Friday, August 19, 2016

An Independent Empire -- the pitch

Michael Taylor and I are polishing up a truly marvelous history book, An Independent Empire: Diplomacy & War in the Making of the United States 1776-1826. We need an agent to sell it to a trade publisher. So, who out there can steer me to an agent? Contact Michael Kochin at kochin@post.tau.ac.il

An Independent Empire tells the remarkable story of how politics, diplomacy, and war transformed a string of British colonies into one of the world’s great powers, the United States of America.

An Independent Empire is a history of the foreign relations of the early United States. The rapid transformation of the Thirteen Colonies into one of the great powers of the Atlantic world ought to be understood as the function of the foreign policies, diplomacy, and military prowess of the early United States. We also explore how the development of a national, federal government allowed the new republic to pursue those policies. We further address a series of questions which have as much relevance to the early history of the United States as to its current politics. Should the United States pursue an interventionist or an isolationist foreign policy? Should formal international alliances be renewed or abandoned? Should commerce be globalized or nationalized? These topics have never been more relevant, yet these were also the debates which shaped and directed American foreign relations between 1776 and 1826.

We have written An Independent Empire with an educated, general readership in mind. The manuscript makes original arguments of scholarly value, but it not intended to gather dust on university shelves among academic monographs. For too long, histories of foreign policy and diplomacy have been reserved for specialists stuck in the ivory towers; conversely, An Independent Empire has been written to be read. The approach of An Independent Empire to the early history of the United States is also markedly different from other recently successful trade histories. Chernow’s Hamilton, Eliot Cohen’s Conquered into Liberty, and Heidler and Heidler’s Washington’s Circle, among others, have focused on particular people, episodes, or mere pieces of the larger picture. Our ambition is rather to present the whole sweep of the American Empire before the general reader.

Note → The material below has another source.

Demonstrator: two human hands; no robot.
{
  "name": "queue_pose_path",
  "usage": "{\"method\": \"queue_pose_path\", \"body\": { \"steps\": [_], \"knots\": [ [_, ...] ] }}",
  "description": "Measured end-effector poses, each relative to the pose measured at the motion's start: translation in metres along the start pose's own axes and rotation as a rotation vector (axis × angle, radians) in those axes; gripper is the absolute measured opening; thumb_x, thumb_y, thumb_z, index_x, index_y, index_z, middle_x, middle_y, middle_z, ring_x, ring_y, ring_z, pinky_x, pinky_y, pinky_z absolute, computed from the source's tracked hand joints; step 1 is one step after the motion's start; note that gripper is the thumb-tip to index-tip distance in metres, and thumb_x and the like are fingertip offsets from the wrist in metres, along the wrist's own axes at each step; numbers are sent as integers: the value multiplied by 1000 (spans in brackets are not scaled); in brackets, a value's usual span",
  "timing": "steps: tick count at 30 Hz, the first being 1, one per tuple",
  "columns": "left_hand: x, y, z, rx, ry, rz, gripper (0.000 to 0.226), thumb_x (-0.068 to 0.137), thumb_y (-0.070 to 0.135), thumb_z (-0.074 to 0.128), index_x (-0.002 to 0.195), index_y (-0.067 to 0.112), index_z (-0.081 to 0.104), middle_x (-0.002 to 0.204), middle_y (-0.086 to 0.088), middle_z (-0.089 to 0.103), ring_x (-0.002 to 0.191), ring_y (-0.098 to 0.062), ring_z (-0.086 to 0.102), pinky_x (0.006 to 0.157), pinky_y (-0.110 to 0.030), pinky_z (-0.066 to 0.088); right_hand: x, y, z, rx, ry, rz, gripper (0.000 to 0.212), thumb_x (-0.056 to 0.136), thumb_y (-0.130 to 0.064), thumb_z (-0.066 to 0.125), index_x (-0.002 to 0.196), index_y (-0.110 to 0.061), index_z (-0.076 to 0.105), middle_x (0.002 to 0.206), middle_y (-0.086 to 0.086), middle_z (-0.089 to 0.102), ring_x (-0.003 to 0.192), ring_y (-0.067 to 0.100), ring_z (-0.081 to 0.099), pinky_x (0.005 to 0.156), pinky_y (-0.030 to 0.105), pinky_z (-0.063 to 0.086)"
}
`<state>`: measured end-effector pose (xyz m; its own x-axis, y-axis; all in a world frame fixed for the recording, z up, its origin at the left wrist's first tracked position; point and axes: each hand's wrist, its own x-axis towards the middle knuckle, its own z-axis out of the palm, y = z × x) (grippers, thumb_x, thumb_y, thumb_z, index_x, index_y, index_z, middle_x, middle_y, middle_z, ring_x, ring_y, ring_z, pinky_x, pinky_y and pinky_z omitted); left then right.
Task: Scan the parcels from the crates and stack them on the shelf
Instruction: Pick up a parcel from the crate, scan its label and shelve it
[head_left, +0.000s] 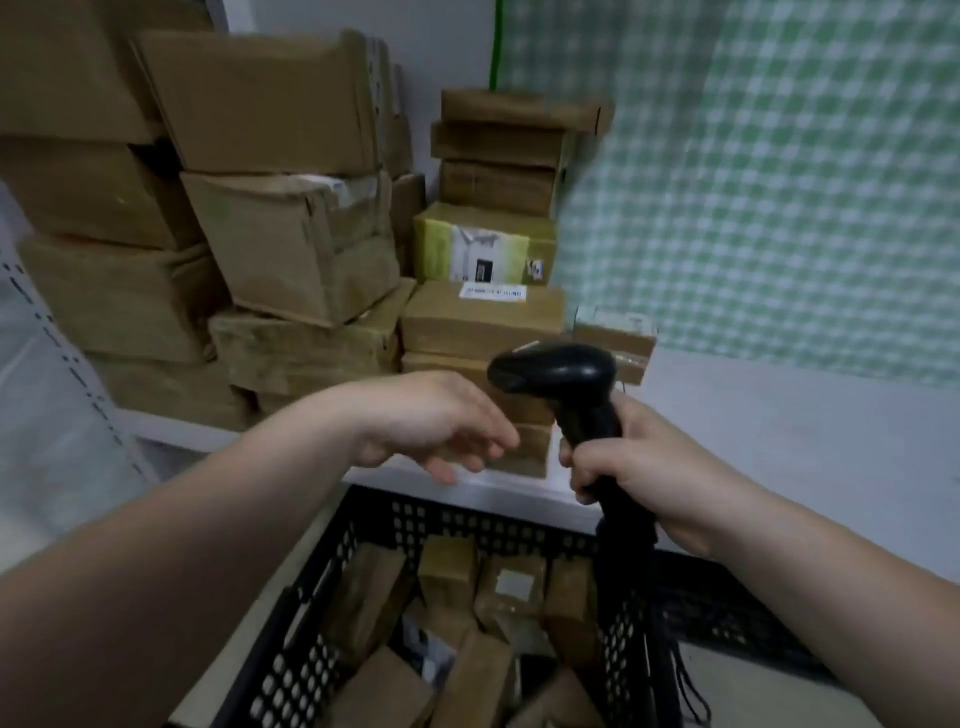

The manuscript is structured chronologically with each chapter – of between five and eight thousand words in length – focusing on short periods of United States history. Each chapter is then sub-divided into several sections which focus on the specific events, debates, and characters relevant to the respective historical period. We feel that this structure allows the reader not only to follow the compelling narrative of our subject, but also to “dip in” to specific parts of the history of American war and diplomacy. With our general readership in mind, we have been anxious to avoid academic jargon and impenetrable prose, and so we have written the manuscript using clear, elegant, and accessible language. We have now completed the third draft, which is about 107,000 words.